> _YOUR OBJECTIVE_:
Once you have located the line containing "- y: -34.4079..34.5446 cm" in the material below, return it exactly along with each line after it through the line containing "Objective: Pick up".

> _EXERCISE INPUT_:
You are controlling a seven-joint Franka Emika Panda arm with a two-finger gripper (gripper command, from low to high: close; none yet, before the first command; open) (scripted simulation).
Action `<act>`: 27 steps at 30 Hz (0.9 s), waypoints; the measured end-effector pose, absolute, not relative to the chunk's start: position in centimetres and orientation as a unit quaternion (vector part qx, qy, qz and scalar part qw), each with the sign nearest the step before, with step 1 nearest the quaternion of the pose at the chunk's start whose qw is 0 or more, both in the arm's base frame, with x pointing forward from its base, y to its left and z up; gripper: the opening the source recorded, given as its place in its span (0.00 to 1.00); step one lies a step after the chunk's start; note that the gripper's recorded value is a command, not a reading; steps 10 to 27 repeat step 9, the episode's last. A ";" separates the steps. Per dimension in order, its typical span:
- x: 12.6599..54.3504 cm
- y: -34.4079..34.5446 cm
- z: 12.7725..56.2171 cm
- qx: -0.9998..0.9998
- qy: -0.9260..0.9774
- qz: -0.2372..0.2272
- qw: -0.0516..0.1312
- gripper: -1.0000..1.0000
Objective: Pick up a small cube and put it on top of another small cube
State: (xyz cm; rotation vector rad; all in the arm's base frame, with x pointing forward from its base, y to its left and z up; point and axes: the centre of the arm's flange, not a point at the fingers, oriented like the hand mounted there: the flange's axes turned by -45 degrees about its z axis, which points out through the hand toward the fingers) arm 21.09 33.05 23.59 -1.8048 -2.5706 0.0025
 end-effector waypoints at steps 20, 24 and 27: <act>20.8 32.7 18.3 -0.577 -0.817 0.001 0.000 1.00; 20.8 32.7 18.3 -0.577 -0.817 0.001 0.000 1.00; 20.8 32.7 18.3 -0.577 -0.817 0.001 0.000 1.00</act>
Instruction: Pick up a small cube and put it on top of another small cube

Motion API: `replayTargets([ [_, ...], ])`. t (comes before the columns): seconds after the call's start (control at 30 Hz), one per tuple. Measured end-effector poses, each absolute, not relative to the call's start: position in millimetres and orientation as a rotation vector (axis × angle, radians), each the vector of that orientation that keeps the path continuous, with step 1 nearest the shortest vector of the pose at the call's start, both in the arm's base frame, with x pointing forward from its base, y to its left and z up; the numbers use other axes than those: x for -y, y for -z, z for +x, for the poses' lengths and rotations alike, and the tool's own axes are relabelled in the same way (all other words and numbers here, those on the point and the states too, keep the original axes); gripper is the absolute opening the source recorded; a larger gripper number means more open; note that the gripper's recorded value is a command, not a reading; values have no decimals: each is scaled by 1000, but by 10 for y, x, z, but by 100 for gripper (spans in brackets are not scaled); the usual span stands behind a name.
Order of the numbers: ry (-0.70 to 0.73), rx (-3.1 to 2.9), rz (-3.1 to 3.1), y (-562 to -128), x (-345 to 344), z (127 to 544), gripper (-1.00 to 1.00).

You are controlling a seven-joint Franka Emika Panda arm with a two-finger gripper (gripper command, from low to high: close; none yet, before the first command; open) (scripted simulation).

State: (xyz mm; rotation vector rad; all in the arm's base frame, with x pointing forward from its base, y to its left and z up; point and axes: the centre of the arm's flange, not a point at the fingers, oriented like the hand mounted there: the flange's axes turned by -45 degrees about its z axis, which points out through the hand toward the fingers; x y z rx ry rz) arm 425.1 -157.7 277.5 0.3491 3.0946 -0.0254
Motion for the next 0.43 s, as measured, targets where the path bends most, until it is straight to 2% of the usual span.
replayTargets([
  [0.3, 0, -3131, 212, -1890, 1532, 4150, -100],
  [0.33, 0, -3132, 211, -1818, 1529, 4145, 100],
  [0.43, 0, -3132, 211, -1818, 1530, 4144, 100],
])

> _RESULT OF THIS TASK_:
- y: -34.4079..34.5446 cm
- z: 12.7725..56.2171 cm
- qx: -0.9998..0.9998
- qy: -0.9260..0.9774
- qz: -0.2372..0.2272
- qw: -0.0516..0.1312
- gripper: -1.0000..1.0000
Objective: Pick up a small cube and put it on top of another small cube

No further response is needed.